After a massive train wreck, Sisif (Séverin-Mars) finds the young Norma and takes her in, allowing both her and his son Elie to believe that they are blood brother and sister. When Norma grows up, she becomes a dazzling creature (played by Ivy Close), with cascading ringlets of golden hair. Everyone falls in love with her, including a wealthy, crooked entrepreneur, Jacques de Hersan (Pierre Magnier), who takes Sisif's inventions and passes them off as his own. Elie, now a violin maker, also falls for her. Astonishingly, even old Sisif falls for her. But when Sisif tries to kill himself, Norma agrees to marry the rich man to try and appease everyone, but her selfless act leads to more tragedy.

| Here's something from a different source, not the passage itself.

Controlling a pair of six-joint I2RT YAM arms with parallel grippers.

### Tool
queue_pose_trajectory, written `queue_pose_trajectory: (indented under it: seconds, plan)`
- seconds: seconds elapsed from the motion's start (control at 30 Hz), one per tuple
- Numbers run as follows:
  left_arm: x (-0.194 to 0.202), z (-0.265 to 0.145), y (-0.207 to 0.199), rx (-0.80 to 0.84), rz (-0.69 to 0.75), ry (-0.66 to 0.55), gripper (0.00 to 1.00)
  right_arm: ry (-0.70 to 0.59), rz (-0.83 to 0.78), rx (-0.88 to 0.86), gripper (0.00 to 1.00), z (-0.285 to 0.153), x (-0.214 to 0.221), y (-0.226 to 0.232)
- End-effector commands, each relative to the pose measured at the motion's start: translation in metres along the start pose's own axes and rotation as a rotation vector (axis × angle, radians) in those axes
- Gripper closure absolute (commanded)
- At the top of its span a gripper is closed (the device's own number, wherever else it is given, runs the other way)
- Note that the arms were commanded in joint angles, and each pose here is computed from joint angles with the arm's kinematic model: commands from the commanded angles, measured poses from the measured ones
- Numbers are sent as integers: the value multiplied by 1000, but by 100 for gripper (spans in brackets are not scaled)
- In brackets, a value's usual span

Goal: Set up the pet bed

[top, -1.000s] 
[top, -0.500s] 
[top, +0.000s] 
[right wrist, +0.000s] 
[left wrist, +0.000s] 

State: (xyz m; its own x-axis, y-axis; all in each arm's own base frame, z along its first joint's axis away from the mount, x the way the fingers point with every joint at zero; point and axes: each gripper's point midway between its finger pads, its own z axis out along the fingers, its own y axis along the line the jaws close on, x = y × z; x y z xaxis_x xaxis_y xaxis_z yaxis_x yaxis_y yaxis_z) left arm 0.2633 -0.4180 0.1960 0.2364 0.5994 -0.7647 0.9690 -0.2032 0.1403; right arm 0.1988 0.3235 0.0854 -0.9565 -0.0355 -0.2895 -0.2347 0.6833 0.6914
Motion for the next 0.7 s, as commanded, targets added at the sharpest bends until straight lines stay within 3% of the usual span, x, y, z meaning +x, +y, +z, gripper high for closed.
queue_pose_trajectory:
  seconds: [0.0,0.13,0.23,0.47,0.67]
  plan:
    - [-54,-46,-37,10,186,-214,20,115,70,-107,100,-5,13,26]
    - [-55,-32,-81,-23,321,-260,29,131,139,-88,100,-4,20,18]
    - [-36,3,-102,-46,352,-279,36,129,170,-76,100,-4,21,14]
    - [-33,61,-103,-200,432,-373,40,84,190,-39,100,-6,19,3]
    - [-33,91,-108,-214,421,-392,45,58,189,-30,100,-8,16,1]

Gance called La Roue (a.k.a. The Wheel) his "black and white" epic, setting the first half in the railroad yards (black) and the second half in the snowy mountains (white). Gance's visual inventiveness comes through in almost every shot, specifically in his unique editing, which sometimes repeats shots, and sometimes uses rapid-fire cutting to increase tension or excitement. When Sisif tries to crash his own train by increasing the speed, the film's rhythm builds to an intense frenzy. And when Sisif begins losing his vision, Gance responds by slowly fading the image up to pure white. This level of technical achievement was fairly rare for 1923, with perhaps the exception of Erich von Stroheim's work in America. Even D.W. Griffith didn't dare to turn such a wretched melodrama into an epic; he needed epic material to justify a film's size and length.

The little studio that could, Flicker Alley, has done another Criterion-worthy job with this DVD, remastering the film to a luminous digital finish and providing the best silent score I've heard in years (by Robert Israel). Extras include -- believe it or not -- behind the scenes footage! The 2-disc set also comes with a 16-page booklet.